──────── Information provided

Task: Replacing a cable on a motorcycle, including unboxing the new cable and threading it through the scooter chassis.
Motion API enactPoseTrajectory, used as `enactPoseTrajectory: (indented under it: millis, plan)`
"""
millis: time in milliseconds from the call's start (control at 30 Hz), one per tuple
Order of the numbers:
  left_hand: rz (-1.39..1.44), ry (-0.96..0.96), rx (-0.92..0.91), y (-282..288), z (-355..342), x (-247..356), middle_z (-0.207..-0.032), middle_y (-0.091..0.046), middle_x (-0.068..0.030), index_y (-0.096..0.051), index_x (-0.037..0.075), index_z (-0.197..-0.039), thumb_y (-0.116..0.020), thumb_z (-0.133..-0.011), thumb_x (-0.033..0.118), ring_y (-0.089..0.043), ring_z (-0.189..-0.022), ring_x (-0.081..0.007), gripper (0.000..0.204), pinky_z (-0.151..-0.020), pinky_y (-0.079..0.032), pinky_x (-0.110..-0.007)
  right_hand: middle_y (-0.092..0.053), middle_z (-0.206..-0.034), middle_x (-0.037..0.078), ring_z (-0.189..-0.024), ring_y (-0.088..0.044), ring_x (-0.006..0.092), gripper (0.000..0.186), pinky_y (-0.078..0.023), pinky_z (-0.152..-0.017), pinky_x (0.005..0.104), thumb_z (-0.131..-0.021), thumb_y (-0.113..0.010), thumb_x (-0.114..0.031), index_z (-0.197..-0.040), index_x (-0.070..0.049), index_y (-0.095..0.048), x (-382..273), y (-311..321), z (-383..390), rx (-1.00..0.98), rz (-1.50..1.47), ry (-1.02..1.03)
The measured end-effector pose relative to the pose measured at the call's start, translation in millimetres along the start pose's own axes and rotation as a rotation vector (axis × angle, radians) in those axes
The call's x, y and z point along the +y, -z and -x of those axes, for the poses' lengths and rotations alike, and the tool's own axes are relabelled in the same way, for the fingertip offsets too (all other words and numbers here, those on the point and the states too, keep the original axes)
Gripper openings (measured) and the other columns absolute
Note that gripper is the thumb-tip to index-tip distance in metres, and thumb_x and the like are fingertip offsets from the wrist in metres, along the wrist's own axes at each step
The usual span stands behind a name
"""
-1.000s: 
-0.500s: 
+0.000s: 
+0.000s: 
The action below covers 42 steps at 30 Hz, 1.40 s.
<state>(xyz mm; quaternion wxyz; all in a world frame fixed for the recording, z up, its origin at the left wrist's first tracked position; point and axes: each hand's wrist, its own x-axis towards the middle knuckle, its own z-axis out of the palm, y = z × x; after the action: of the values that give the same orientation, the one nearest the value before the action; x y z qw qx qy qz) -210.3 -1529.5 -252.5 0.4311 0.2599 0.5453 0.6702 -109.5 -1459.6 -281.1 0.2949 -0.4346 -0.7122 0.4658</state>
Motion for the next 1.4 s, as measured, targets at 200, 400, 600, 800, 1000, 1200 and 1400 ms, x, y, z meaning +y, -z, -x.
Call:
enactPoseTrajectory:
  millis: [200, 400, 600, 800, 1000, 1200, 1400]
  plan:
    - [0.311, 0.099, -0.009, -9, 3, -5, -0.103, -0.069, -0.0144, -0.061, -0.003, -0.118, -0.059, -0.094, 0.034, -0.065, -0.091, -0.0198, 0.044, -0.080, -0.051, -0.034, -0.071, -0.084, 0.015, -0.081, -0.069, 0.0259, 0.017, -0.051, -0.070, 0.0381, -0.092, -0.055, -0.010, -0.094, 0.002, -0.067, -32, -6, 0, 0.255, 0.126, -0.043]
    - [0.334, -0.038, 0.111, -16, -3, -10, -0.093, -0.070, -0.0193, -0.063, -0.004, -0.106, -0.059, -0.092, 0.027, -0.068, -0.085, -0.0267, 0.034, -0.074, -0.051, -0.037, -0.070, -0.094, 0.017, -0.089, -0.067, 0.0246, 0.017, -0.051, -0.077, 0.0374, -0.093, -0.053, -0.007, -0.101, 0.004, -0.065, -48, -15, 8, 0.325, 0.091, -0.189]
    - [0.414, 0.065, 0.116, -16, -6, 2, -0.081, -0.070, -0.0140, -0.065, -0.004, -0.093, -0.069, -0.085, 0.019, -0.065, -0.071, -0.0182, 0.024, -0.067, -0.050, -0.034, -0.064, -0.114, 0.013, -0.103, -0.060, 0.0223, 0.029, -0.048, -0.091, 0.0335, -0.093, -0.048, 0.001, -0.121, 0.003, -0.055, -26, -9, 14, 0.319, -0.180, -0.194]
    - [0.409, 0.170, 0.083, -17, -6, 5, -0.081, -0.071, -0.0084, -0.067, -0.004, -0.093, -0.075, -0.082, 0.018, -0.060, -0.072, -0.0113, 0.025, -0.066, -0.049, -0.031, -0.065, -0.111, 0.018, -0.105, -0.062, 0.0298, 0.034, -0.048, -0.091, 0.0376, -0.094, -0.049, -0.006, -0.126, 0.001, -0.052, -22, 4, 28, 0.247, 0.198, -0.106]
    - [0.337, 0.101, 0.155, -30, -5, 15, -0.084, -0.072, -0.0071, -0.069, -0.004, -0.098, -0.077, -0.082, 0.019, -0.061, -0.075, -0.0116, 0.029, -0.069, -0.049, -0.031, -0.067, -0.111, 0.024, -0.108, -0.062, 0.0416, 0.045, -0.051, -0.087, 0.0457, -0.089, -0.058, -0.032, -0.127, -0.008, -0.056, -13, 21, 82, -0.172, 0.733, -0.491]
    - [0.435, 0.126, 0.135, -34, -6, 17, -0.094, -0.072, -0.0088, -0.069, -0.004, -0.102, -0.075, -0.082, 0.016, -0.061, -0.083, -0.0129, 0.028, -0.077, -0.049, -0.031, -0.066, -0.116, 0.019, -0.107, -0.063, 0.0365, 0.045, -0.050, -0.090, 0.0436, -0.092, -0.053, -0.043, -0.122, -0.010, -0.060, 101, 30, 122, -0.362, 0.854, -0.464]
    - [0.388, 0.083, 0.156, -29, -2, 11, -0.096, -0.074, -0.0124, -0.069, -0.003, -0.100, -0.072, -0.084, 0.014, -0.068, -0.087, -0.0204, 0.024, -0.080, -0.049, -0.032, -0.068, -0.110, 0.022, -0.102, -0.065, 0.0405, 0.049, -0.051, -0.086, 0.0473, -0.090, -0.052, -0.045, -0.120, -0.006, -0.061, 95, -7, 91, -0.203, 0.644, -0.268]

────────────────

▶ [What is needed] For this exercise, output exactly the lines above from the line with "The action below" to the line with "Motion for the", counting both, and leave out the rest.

▶ [Answer to the problem]
The action below covers 42 steps at 30 Hz, 1.40 s.
<state>(xyz mm; quaternion wxyz; all in a world frame fixed for the recording, z up, its origin at the left wrist's first tracked position; point and axes: each hand's wrist, its own x-axis towards the middle knuckle, its own z-axis out of the palm, y = z × x; after the action: of the values that give the same orientation, the one nearest the value before the action; x y z qw qx qy qz) -210.3 -1529.5 -252.5 0.4311 0.2599 0.5453 0.6702 -109.5 -1459.6 -281.1 0.2949 -0.4346 -0.7122 0.4658</state>
Motion for the next 1.4 s, as measured, targets at 200, 400, 600, 800, 1000, 1200 and 1400 ms, x, y, z meaning +y, -z, -x.

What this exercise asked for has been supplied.